## Task to complete
A complete answer includes every line below with the word "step".

____________________

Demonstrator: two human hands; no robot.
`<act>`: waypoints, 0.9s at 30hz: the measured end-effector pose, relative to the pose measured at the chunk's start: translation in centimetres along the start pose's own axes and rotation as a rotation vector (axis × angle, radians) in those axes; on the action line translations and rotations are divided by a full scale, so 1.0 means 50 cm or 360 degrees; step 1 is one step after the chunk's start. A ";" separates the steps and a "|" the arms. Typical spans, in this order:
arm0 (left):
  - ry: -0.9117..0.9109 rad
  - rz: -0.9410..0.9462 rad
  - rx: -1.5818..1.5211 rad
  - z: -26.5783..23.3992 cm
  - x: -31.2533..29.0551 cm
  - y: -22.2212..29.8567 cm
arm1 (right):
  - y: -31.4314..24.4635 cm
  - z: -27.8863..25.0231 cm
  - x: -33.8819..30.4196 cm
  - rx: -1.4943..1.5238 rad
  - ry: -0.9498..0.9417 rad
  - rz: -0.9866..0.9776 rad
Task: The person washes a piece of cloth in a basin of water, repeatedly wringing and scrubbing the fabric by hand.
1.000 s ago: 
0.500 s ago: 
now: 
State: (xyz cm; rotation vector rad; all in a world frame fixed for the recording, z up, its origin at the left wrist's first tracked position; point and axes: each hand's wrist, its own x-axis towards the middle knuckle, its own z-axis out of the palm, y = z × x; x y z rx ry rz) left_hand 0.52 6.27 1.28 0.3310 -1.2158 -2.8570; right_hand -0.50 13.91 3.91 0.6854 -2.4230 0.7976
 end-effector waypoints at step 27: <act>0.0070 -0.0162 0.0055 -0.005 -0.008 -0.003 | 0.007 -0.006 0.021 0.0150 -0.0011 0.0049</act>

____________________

## Expected output
`<act>`: waypoints, 0.9s at 30hz: the measured end-effector pose, relative to the pose measured at the chunk's start: translation in centimetres along the start pose's own axes and rotation as a rotation vector (axis × angle, radians) in those axes; on the action line translations and rotations are divided by a full scale, so 1.0 means 50 cm or 360 degrees; step 1 is one step after the chunk's start. A ";" separates the steps and a "|" the arms. Typical spans, in this order:
 end-effector waypoints at step 27: <act>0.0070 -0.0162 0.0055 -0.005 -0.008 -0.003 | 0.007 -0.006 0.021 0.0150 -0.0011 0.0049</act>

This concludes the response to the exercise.